Criticizing Mandela right now is needlessly offensive: Mandela is a black man who ran a nation on the other side of the world. Most people who have a favorable opinion of him think of him as a man who fought apartheid and that’s all they know about him.  People put him in a similar category to Gandhi, not someone they look to for a detailed political platform.

So what exactly do conservatives get out of criticism?  If tomorrow, the reputation of Nelson Mandela in America were totally trashed and people had a negative view of him, how would that help conservatives achieve their long term goals? How would it save one unborn child? How would it reduce the national debt one dollar? How would it prevent one divorce? Even if critics succeeded in trashing Mandela’s reputation, it would accomplish nothing. 

These  criticisms can, however,  be used to enforce the, “conservatives are racists meme.” And pro-lifers going after Mandela will give pro-choicers more ammo to suggest that pro-lifers don’t really care about suffering of people who are outside the womb which is why they excoriate Mandela who helped to end Apartheid which kept 90% of South Africans livings as second classic citizens.

Attacking the Recently Deceased Coarsens Culture: In the 1990s, Fred Phelps group began picketing funerals of homosexuals and others whose lives they disapproved of. Who knew that they’d start a trend?

The old tradition of respect for the dead is becoming passe, first on the left with cartoonist Ted Rall drawing a cartoon of Reagan in Hell in 2004 and now from many on the right as well thinking that the perfect time to carry on political feuds is why the opponent’s corpse is still warm.

I’ve been disappointed as I’ve seen some conservatives take flack for trying to honor this tradition. To honor what Mandela did well in life does not eliminate those things he did poorly. In the months and years ahead, it’ll be appropriate to debate what his true legacy is: both the good and the bad.

The time to debate this is not when someone has just died.  It’s pure egotism to suggest that your opinion of someone cannot wait to be expressed until after a reasonable mourning period.

In the end, Nelson Mandela was a man, created in the image of God. He was loved by God in the way that God loves all men.  He went to prison for 27 years and didn’t emerge embittered from the experience.  He showed mercy and restraint rather than taking reprisals. Unlike other “revolutionaries,” Mandela didn’t use his election to the Presidency to make himself dictator-for-life,but served his term and stepped aside.

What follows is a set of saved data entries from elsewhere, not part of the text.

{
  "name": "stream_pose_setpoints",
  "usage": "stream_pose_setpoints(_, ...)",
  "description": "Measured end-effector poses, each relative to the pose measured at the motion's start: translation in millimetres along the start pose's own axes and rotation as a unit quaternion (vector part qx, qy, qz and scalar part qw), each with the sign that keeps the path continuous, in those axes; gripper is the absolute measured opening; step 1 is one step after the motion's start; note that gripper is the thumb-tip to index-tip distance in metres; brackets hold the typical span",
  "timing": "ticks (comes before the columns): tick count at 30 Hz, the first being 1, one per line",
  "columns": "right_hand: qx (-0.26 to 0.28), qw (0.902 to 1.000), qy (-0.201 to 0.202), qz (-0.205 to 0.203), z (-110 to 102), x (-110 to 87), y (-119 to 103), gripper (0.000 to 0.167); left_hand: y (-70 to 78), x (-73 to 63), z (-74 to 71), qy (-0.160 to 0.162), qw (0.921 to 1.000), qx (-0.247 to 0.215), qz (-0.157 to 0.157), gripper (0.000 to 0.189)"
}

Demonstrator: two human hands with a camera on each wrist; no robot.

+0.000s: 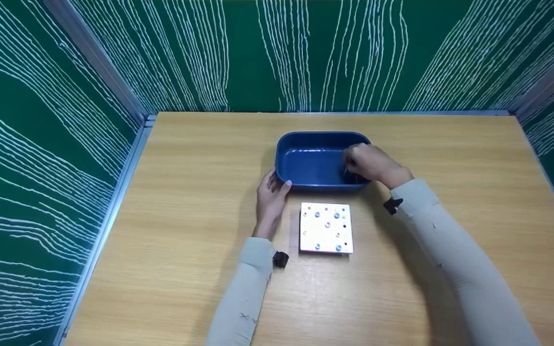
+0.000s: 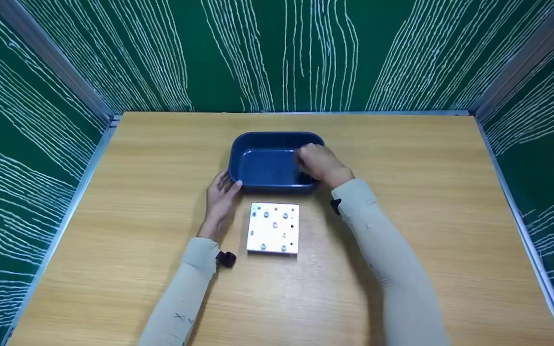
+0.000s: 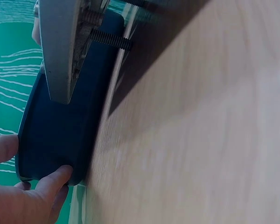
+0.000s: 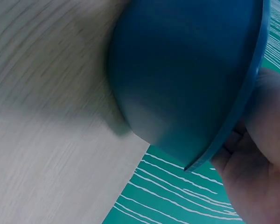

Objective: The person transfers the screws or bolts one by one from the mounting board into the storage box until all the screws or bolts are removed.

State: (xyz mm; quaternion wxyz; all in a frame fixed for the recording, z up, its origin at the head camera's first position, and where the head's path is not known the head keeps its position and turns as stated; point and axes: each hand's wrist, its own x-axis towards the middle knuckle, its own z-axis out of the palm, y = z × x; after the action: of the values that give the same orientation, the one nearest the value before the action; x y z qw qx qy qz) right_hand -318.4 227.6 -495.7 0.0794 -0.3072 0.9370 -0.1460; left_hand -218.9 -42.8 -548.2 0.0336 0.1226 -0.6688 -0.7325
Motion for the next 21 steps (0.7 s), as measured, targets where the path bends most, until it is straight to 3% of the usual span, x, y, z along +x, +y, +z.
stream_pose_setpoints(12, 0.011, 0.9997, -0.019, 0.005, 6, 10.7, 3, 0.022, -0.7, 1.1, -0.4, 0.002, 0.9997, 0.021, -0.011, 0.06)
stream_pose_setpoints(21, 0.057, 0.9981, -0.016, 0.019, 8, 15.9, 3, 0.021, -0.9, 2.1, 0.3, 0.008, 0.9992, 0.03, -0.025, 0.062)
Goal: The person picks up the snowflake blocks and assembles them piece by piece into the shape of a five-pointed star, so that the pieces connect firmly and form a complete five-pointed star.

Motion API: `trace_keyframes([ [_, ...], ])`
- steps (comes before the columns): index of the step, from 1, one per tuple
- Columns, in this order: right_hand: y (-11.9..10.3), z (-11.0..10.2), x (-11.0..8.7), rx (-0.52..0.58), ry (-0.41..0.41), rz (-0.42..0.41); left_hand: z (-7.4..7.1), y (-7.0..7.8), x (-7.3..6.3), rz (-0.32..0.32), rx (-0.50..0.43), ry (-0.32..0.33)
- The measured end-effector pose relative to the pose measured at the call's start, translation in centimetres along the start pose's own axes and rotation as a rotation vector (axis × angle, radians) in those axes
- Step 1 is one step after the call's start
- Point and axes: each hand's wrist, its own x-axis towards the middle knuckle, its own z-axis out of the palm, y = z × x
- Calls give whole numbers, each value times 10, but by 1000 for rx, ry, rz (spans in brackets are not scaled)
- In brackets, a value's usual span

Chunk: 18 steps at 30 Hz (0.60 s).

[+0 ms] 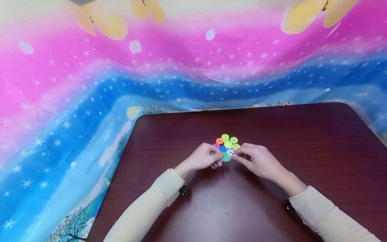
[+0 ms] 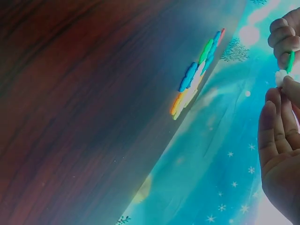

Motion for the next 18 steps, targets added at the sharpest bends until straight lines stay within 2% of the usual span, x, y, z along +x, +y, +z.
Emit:
trace_keyframes([
  [11, 0, 4, -1, 3, 46, -35, 6, 0, 0, -52, -135, 23],
  [18, 3, 8, -1, 10, 113, -87, 10, 1, 1, -81, -234, 40],
])
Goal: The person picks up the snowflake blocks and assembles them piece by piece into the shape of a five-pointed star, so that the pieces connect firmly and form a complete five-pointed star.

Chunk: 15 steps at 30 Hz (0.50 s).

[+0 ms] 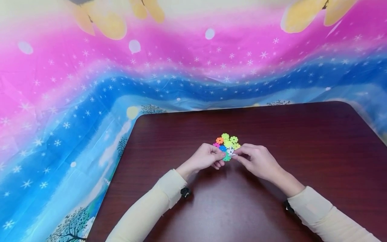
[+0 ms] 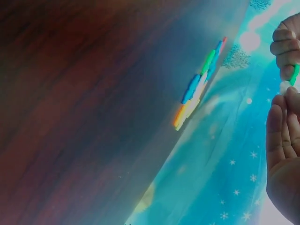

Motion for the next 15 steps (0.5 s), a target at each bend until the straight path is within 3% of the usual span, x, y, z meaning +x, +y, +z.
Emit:
trace_keyframes([
  [8, 1, 3, -2, 48, 14, -13, 4, 1, -1, 7, -23, 6],
  [11, 4, 0, 3, 42, -45, 28, 2, 0, -1, 28, 1, 29],
  [15, 15, -7, 9, -27, -183, 162, -1, -1, -1, 49, 5, 59],
])
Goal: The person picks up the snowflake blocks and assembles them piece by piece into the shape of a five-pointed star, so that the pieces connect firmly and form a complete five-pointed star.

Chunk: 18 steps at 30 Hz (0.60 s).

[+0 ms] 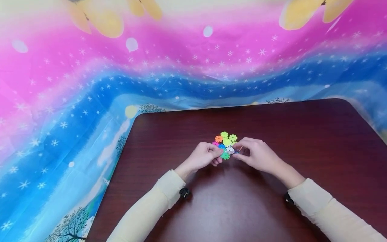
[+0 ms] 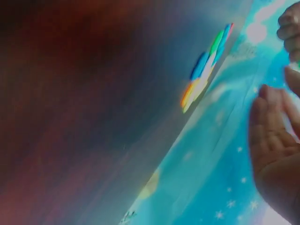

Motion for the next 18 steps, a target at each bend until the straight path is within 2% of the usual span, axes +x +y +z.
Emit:
trace_keyframes([
  [4, 13, -2, 5, -139, -143, 152, -5, -2, -1, 2, -11, 37],
  [7, 19, 2, 7, -207, -230, 224, -8, -3, -2, -1, -1, 48],
  [9, 21, 6, 8, -225, -252, 248, -10, -4, -2, -1, 7, 50],
  [14, 20, 14, 13, -246, -243, 261, -12, -6, -1, 3, 20, 60],
  [18, 19, 14, 17, -225, -292, 287, -12, -6, -1, 7, 16, 60],
])
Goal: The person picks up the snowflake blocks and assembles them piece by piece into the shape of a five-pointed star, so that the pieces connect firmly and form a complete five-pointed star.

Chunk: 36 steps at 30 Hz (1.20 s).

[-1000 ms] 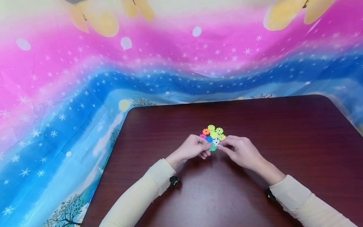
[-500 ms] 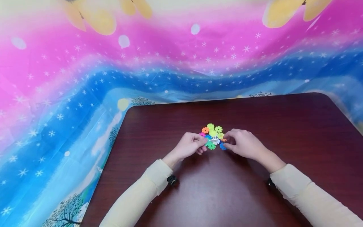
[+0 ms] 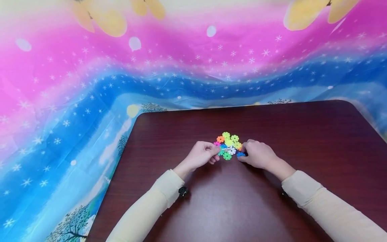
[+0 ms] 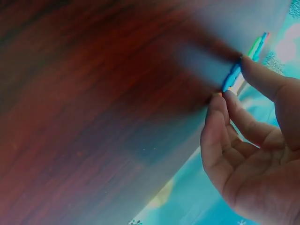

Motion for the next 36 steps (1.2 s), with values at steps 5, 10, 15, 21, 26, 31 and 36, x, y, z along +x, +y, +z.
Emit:
trace_keyframes([
  [5, 1, -2, -2, 139, -49, -10, 3, -1, 1, -7, -15, 2],
  [10, 4, -1, -9, 265, -5, -66, 4, -1, 1, -11, -34, -9],
  [15, 3, -3, -19, 347, 114, -106, 5, 1, 0, -18, -56, -5],
  [21, -10, -4, -31, 444, 246, -127, 7, 2, 0, -36, -91, -12],
  [26, -22, -3, -38, 467, 335, -179, 10, 3, -1, -30, -107, -36],
  [31, -24, 2, -40, 452, 399, -220, 14, 4, -3, -38, -132, -49],
  [36, -24, 4, -41, 443, 425, -245, 18, 2, -3, -40, -146, -42],
])
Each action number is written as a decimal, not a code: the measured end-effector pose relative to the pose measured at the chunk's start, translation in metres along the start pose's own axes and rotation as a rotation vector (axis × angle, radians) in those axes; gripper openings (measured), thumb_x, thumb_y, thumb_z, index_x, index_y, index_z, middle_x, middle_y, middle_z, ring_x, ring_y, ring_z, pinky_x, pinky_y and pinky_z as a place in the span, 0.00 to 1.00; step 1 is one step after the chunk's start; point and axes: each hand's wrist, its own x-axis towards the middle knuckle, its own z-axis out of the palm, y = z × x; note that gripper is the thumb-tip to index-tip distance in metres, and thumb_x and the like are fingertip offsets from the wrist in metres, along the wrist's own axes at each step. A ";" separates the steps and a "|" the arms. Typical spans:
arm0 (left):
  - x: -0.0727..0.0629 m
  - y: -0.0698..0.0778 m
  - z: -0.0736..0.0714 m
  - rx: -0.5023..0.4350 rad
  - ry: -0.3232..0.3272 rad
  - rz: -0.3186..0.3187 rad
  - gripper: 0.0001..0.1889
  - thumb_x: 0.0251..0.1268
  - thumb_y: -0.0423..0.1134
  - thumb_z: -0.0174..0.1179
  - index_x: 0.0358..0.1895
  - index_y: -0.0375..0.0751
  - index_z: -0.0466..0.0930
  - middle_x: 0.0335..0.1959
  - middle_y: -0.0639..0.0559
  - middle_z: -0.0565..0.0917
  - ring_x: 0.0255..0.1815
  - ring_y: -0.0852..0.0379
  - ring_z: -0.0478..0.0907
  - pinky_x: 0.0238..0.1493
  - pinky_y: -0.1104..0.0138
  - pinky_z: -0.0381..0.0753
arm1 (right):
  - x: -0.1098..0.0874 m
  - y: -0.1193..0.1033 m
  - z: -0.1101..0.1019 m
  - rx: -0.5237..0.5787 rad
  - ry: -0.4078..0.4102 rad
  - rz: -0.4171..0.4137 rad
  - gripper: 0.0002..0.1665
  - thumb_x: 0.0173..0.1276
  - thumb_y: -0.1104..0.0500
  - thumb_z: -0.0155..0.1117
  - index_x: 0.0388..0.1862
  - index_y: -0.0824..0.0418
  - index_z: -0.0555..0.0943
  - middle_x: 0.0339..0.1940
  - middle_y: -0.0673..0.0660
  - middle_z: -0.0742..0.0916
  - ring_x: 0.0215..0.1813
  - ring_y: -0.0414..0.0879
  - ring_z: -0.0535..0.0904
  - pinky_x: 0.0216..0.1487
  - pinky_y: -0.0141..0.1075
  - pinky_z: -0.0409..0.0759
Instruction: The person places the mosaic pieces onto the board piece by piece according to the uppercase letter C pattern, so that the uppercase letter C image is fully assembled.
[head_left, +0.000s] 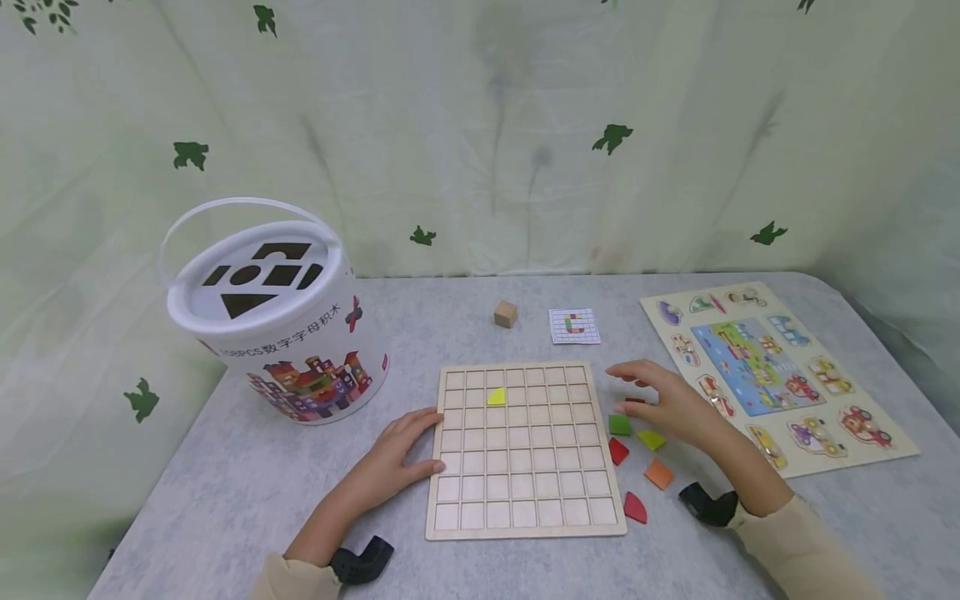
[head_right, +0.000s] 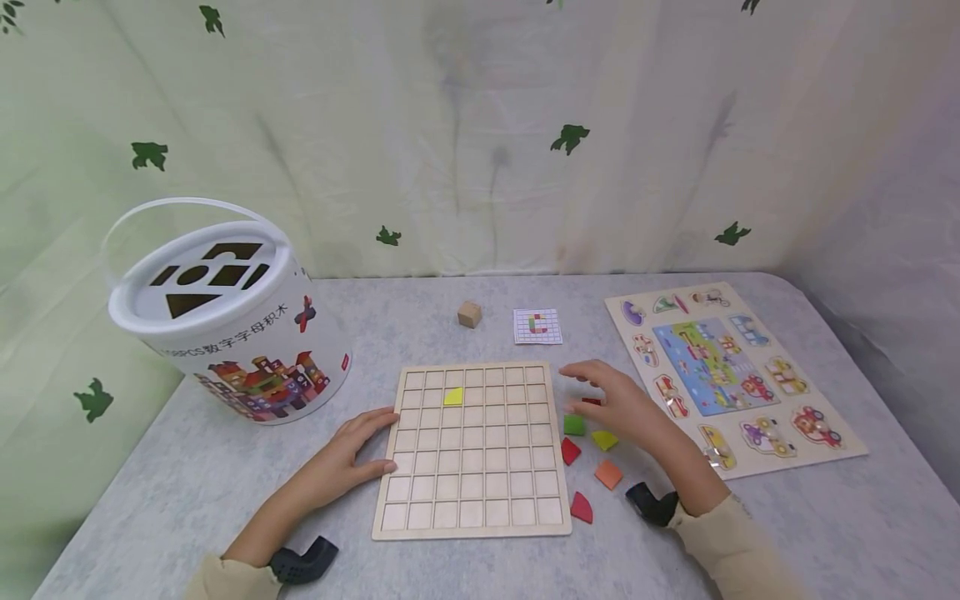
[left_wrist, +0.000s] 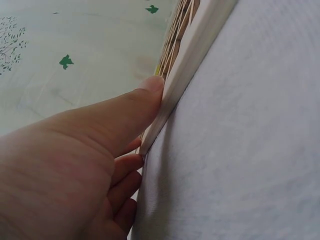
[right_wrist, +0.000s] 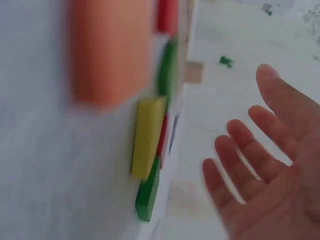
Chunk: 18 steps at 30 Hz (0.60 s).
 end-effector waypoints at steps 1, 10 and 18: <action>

Again, this doesn’t eliminate the more problematic parts of Mandela’s legacy, but they’ll be time to discuss that later. And as we should always be aware that our opinion is not the ultimate one. Nelson Mandela  will be held accountable by God for how he lived his life.

As shall we all.

2 comments
  1. While Mandela was not a perfect man, many of the criticisms of him are off base. Had he been the same communist revolutionary he was in 1962 when he was released from prison in 1989, there would have been a bloodbath in SA. Instead, he came out of prison a changed man, and promoted reconciliation. I have a (white) Christian friend from SA who is strongly evangelical and strongly conservative, yet he has nothing but praise for Mandela. While it may be right to point out Mandela’s mistakes, it is certainly wrong to ignore his great achievement of bringing about healing in his country.

    1. I agree that it is wrong to overlook his achievements, and I agree with you that he was not the same man when released from prison. We shouldn’t overlook liberal polices that he implemented as President of South Africa though. I agree with Adam, however, that there is a time for that discussion and right now is not that time.